The capsule filling composition 15 is an aqueous composition and contains no non-cellular structural components to permanently replace the lens fibers contained in the natural lens body. The capsule filling composition 15, by filling the intracapsular space 3, provides an intracapsular pressure that corresponds to the physiological intracapsular pressure before removal of the natural lens body. Unchanged intracapsular pressure is important for the accommodation function of the eye.

The shape, geometry and size of the lens implant 12 is not limited to the shape and size in the example shown in FIG. 2, but can be arbitrarily adapted to suit the size and optical characteristics of a particular eye and provide the required optical power, provided that the lens implant 12 does not reach the anterior part 3a of the intracapsular space 3, and in particular that the lining of epithelial cells 4 on the anterior inner surface 13a of the capsule 13 is not in contact with the implant 12, but with the composition 15 filling the capsule.

In some embodiments, the capsule filling composition 15 contains living cells. Such cells can be obtained, for example, from culture under artificial conditions or from a tissue sample. In particular, the cells can be obtained from an eye sample, more specifically from a sample containing lens epithelial cells 4 . In particular, the cells that are added to the aqueous fill composition 15 are capable of growing lens fibers and/or releasing factors that promote the formation of lens fibers from the remaining or added lens epithelial cells.

In some embodiments, the cells contained in the capsule fill composition 15 are derived from an autologous or heterologous human or non-human eye, particularly a mammalian eye with or without in vitro culture prior to admixing the cells into the capsule fill composition 15 or prior to incorporating the cells along with the fill capsule of formulation 15 into the intracapsular space 3. Transplantation of heterologous or non-human cells benefits from the fact that the contents within capsule 13 are immunoselective, ie. inaccessible to the immune system and therefore not susceptible to rejection by the immune system. In some embodiments, the capsule filling composition is administered as a single fraction, in other embodiments it is administered as multiple fractions, the fractions being administered at the same time or at different times, and they may be of the same or different composition.

In some embodiments of the capsule filling composition 15, it contains components, in particular, selected among:

- hyaluronic acid,

- a growth factor, in particular one or more of: fibroblast growth factor, including FGF-1 and FGF-2, epidermal growth factor (EGF), platelet growth factor (PDGF), insulin growth factor I or II (IGF-1 or IGF-II),

- anti-TGF beta-blocker

- retinoid.

The term "component" refers to a liquid or soluble compound that is suitable for establishing a physiological aqueous environment in the lens capsule, and may be based on, for example, physiological saline. The term "component" includes, in particular, active ingredients with an active biochemical function, for example, ingredients that actively contribute to the regeneration of the transparent tissue of the lens fibers. For example, Lovicu et al. (Exp Eye Res, 142: 92, 2016) showed that anti-TGF beta blockers promote the initiation of lens fiber formation from lens epithelial cells. In addition, there are known growth factors that stimulate the regeneration of the lens, as indicated, for example, by Henry (Int. Rev. Cytology, 228: 195, 2001). Other components include nutrients, antibiotics, or other substances with biochemical effects, such as, for example, osmosis-influencing components that modulate intracapsular pressure.

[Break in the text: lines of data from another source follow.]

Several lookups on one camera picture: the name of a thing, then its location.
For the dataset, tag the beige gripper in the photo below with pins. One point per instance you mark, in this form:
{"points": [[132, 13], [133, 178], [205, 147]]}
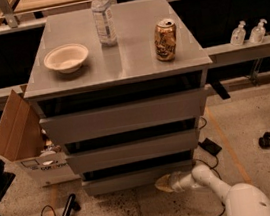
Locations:
{"points": [[178, 184]]}

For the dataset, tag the grey bottom drawer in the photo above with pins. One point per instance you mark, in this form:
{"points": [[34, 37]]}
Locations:
{"points": [[133, 179]]}

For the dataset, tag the grey drawer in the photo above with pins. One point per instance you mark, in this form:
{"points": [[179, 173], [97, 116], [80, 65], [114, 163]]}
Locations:
{"points": [[133, 179], [115, 119], [131, 152]]}

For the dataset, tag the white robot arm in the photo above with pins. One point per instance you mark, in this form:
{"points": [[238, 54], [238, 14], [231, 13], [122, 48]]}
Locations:
{"points": [[239, 199]]}

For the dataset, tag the grey middle drawer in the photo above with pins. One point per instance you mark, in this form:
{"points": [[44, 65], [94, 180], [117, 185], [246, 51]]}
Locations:
{"points": [[131, 152]]}

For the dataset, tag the grey drawer cabinet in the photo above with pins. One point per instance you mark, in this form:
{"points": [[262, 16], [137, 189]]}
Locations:
{"points": [[127, 72]]}

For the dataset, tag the grey top drawer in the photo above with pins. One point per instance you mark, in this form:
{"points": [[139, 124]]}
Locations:
{"points": [[115, 119]]}

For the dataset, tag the black power adapter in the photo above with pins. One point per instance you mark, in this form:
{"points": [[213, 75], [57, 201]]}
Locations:
{"points": [[210, 147]]}

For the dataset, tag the gold soda can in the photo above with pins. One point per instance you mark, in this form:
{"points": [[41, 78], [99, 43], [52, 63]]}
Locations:
{"points": [[165, 39]]}

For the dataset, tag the cardboard box with flaps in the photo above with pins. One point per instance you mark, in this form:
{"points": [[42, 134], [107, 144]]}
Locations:
{"points": [[23, 141]]}

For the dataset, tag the white paper bowl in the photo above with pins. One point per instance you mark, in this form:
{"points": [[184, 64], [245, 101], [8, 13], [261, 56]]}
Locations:
{"points": [[66, 58]]}

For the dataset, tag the left hand sanitizer bottle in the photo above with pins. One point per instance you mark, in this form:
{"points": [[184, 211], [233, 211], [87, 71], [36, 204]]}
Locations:
{"points": [[238, 35]]}

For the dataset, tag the hand sanitizer bottle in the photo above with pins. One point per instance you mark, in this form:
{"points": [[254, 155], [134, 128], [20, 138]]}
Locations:
{"points": [[238, 35], [258, 32]]}

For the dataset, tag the right hand sanitizer bottle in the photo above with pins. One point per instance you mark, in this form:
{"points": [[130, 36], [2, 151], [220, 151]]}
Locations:
{"points": [[258, 32]]}

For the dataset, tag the clear plastic water bottle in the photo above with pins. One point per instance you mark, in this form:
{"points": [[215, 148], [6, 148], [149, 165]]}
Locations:
{"points": [[102, 17]]}

In another aspect, a kit is provided comprising a lens implant 12 and a capsule filling composition 15 as described above. In some embodiments of this kit, a series of implants of different sizes and/or shapes and/or optical powers may be included in it to select the appropriate implants in accordance with the needs of patients. The kit is suitable for the complete replacement of the volume of the removed body 2 of the natural lens. In some embodiments of the kit, lens implants and specimens may be provided with additional volumes of capsule-filling composition giving substantially the same volume as that of the natural lens body. The filling composition 15 can facilitate the regeneration of lens fibers based on the remaining cells or on the basis of added cells, in particular lens epithelial cells. In some embodiments, the filling composition may actively promote regeneration by containing active ingredients, in particular selected ingredients in accordance with the needs of a particular patient. In some embodiments, the kit may contain other suitable components used or administered during, before or after eye surgery.

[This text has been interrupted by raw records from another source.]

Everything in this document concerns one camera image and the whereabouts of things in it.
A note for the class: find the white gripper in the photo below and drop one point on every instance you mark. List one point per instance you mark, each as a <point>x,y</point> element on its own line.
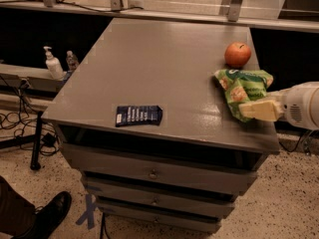
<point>296,104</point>

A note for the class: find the green rice chip bag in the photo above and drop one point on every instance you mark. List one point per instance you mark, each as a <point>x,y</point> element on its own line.
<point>243,86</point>

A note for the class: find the red apple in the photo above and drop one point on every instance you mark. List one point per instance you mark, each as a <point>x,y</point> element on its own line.
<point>237,54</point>

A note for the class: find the top grey drawer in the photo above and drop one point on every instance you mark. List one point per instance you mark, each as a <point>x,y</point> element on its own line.
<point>158,170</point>

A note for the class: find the grey drawer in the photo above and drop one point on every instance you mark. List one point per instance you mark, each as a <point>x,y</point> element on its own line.
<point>109,189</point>
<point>158,170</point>
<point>157,217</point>

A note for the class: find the grey drawer cabinet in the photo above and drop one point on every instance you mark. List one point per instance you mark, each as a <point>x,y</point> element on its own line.
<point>170,65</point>

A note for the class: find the dark blue snack packet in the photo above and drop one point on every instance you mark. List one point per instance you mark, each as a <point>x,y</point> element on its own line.
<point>138,115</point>

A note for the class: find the middle grey drawer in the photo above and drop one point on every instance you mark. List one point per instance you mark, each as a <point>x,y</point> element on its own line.
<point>109,189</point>

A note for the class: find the bottom grey drawer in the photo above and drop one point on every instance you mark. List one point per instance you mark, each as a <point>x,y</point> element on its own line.
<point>157,217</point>

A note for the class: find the small clear sanitizer bottle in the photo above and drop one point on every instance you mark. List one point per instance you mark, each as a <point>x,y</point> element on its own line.
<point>72,61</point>

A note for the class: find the blue tape cross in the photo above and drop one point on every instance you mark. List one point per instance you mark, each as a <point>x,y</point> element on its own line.
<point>90,215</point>

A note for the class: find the white pump lotion bottle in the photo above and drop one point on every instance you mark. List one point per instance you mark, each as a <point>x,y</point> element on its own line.
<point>53,64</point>

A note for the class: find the black stand pole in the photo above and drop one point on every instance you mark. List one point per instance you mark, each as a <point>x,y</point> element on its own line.
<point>35,165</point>

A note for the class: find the black leather shoe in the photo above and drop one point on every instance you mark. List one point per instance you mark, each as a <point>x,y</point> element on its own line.
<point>49,217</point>

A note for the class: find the grey side shelf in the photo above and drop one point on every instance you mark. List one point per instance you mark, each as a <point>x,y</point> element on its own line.
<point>37,79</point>

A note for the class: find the brown trouser leg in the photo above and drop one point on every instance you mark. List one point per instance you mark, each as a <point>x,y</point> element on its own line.
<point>17,215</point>

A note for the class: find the metal window rail frame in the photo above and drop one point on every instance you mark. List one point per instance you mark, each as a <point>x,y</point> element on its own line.
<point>265,14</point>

Another aspect relates to a method of providing a personalized intraocular lens implant 12 or providing a personalized kit comprising the intraocular lens implant 12 described above and optionally further comprising the capsule filling composition 15 described above. In some embodiments, the method of providing the kit includes the step of (a) measuring the eye and the step of (b) selecting at least one implant 12. In step (a), in particular, the dimensions of the cornea and/or lens and/or the axial length of the eye are determined. The axial length of the eye or eyeball is determined by the distance between the anterior and posterior poles of the eyeball. Step (a) and step (b) can be performed at different times and in particular before surgery, for example a few weeks before surgery, in particular up to 1 or 2 months before surgery. This measurement method is possible without an invasive or surgical procedure performed on a human or an animal. Other variations of the method for providing a personalized lens implant or kit in step (a) are based on providing measurement results obtained from an external source.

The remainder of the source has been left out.